--- PROMPT ---
Return all the data, word for word.

--- DATA SECTION ---
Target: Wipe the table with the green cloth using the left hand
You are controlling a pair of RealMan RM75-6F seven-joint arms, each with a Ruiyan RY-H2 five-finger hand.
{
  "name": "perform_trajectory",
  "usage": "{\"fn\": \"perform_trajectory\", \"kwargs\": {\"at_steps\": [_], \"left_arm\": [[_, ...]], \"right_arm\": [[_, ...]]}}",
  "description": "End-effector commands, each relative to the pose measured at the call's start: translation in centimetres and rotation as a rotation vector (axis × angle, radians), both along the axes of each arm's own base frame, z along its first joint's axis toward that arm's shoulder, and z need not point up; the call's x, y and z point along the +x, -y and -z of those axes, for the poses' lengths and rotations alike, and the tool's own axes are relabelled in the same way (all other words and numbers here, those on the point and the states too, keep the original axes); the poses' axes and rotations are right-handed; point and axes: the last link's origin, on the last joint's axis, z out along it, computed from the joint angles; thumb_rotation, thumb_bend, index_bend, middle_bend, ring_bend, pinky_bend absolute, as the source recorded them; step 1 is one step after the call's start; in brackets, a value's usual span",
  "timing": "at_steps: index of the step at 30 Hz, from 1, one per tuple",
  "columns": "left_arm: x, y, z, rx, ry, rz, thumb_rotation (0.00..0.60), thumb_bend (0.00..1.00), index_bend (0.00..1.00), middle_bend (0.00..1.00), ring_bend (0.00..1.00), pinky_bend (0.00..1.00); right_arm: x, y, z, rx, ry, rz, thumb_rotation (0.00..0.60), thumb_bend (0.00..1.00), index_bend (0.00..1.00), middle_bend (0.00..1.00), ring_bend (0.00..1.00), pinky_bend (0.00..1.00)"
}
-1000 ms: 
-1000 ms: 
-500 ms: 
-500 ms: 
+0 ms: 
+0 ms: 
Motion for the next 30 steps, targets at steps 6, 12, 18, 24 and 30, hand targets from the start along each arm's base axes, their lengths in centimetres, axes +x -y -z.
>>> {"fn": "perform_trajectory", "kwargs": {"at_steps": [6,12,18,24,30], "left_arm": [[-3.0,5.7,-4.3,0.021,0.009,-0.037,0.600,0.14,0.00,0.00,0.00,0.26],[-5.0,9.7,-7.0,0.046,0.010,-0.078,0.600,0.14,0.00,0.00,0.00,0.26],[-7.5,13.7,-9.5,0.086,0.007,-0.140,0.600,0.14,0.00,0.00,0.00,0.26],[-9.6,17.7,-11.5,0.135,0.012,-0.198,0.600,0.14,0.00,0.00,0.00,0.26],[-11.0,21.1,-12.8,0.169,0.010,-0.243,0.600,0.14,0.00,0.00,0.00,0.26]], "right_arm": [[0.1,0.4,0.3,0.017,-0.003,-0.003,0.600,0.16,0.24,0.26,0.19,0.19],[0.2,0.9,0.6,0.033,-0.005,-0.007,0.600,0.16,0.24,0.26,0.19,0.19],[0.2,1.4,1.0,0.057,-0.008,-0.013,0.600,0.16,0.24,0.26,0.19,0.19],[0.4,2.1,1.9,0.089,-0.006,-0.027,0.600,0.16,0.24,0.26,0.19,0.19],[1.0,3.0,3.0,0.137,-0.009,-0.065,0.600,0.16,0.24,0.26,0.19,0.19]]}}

--- RESULT OF THIS TASK ---
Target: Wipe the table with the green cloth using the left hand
You are controlling a pair of RealMan RM75-6F seven-joint arms, each with a Ruiyan RY-H2 five-finger hand.
{
  "name": "perform_trajectory",
  "usage": "{\"fn\": \"perform_trajectory\", \"kwargs\": {\"at_steps\": [_], \"left_arm\": [[_, ...]], \"right_arm\": [[_, ...]]}}",
  "description": "End-effector commands, each relative to the pose measured at the call's start: translation in centimetres and rotation as a rotation vector (axis × angle, radians), both along the axes of each arm's own base frame, z along its first joint's axis toward that arm's shoulder, and z need not point up; the call's x, y and z point along the +x, -y and -z of those axes, for the poses' lengths and rotations alike, and the tool's own axes are relabelled in the same way (all other words and numbers here, those on the point and the states too, keep the original axes); the poses' axes and rotations are right-handed; point and axes: the last link's origin, on the last joint's axis, z out along it, computed from the joint angles; thumb_rotation, thumb_bend, index_bend, middle_bend, ring_bend, pinky_bend absolute, as the source recorded them; step 1 is one step after the call's start; in brackets, a value's usual span",
  "timing": "at_steps: index of the step at 30 Hz, from 1, one per tuple",
  "columns": "left_arm: x, y, z, rx, ry, rz, thumb_rotation (0.00..0.60), thumb_bend (0.00..1.00), index_bend (0.00..1.00), middle_bend (0.00..1.00), ring_bend (0.00..1.00), pinky_bend (0.00..1.00); right_arm: x, y, z, rx, ry, rz, thumb_rotation (0.00..0.60), thumb_bend (0.00..1.00), index_bend (0.00..1.00), middle_bend (0.00..1.00), ring_bend (0.00..1.00), pinky_bend (0.00..1.00)"
}
-1000 ms: 
-1000 ms: 
-500 ms: 
-500 ms: 
+0 ms: 
+0 ms: 
Motion for the next 30 steps, targets at steps 6, 12, 18, 24 and 30, hand targets from the start along each arm's base axes, their lengths in centimetres, axes +x -y -z.
>>> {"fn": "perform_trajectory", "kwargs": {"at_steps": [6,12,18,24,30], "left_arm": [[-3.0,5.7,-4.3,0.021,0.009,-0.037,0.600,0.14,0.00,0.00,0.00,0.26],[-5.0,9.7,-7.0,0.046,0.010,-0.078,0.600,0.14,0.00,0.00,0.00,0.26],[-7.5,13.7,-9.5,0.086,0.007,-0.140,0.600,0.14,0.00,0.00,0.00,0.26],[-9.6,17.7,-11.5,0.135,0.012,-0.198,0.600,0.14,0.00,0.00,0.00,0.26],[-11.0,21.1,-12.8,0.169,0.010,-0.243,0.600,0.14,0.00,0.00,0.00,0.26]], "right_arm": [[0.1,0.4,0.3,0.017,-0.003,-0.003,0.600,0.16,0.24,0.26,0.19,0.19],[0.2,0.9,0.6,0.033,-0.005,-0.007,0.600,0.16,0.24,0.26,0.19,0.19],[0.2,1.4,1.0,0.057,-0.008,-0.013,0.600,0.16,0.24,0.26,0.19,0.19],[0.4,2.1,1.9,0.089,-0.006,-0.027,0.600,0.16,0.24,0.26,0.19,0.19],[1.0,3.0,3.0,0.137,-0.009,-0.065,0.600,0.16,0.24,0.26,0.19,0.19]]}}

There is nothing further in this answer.